6. Language of Section 14 is very wide and general. It applies to any property possessed by a Hindu female and contains no limitation about the character of the property or the manner in which the Hindu female acquired the property. The only question is that when Pachayammal died in December 1956 did she not die leaving behind property answering the description of ' property of a Hindu female dying intestate within the meaning of Section 15 '. The matter does not admit of any argument contra. The argument that Pachayammal had only the same interest as that of her husband that even though the husband was the absolute owner on his death, the property survived to the coparceners and that the same consequences should ensue even when the widow died after Succession Act came into force has no substance as it fails to take note of the impact of the provisions of the Succession Act. In the case of survivorship arising on the death of a coparcener, the law applicable is ordinary Hindu law, but after the Hindu Succession Act, the law of succession to the female's property is to be found in Section 15 of the Succession Act which rules out any theory of survivorship.

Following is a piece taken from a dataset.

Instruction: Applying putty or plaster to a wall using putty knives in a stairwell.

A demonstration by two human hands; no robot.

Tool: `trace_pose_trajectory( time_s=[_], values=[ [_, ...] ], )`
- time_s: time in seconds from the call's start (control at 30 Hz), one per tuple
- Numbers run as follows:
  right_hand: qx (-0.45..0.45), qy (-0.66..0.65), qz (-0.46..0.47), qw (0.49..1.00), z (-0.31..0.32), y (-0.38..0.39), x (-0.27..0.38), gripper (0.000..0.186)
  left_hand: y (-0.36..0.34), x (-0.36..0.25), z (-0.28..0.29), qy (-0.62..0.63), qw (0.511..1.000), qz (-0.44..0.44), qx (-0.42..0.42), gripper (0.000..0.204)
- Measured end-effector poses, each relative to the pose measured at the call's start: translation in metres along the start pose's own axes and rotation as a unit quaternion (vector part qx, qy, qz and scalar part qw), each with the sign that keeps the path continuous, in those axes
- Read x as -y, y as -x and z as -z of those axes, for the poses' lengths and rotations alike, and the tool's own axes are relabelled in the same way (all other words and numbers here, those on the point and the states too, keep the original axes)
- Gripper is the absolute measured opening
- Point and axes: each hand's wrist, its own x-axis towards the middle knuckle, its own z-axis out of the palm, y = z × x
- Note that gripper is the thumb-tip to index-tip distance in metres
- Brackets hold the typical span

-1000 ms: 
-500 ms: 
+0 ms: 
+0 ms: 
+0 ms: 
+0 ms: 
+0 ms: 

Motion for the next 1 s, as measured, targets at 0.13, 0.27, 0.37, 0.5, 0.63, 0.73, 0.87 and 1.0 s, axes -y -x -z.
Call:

7. At this stage, I may refer to the decision of the Supreme Court in Sukh Ram v. Gauri Shankar : [1968]1SCR476 . That decision dealt with property acquired by a widow of a Hindu joint family governed by the Benares School of Hindu Law under which a Hindu can alienate his interest in the joint family property subject to certain restrictions. The argument was that in the case of a widow of such a Hindu governed by the Benares School of Hindu Law, she will not become an absolute and full owner under Section 14 of the Act. This argument was not accepted and the Supreme Court held that the interest to which the widow became entitled to on the death of her husband under the Hindu Women's Rights to Property Act, 1937, was indisputably her property within the meaning of Section 14 of the Hindu Succession Act of 1956 and when she became full owner of that property, she acquired a right unlimited in point of user and duration and uninhibited in point of disposition.

8. My attention was also drawn to a recent decision of Natesan, J., in S.A. No. 796 of 1965. There an identical argument was advanced that if the widow (though after the Hindu Succession Act came into force) died without demanding a partition from the coparceners, the property would pass by survivorship to the coparceners and the heirs of the widow would not be entitled to the same. The learned Judge rejected this argument and held that the interest of the female Hindu became absolute under Section 14 of the Hindu succession Act for all purposes, that inheritance would have to be traced only to her and that there was no right of survivorship. This decision contains a discussion of the scope of the Supreme Court judgments in Satrughan v. Sabujpari : [1967]1SCR7 , as well as in Sukh Ram v. Gauri Shankar : [1968]1SCR476 . With respect, this decision lays down correct law.

9. For all these reasons, I have no hesitation in holding that the plaintiffs are entitled to 4/10th share in the suit properties. The Second Appeal fails and is dismissed. No costs. No leave.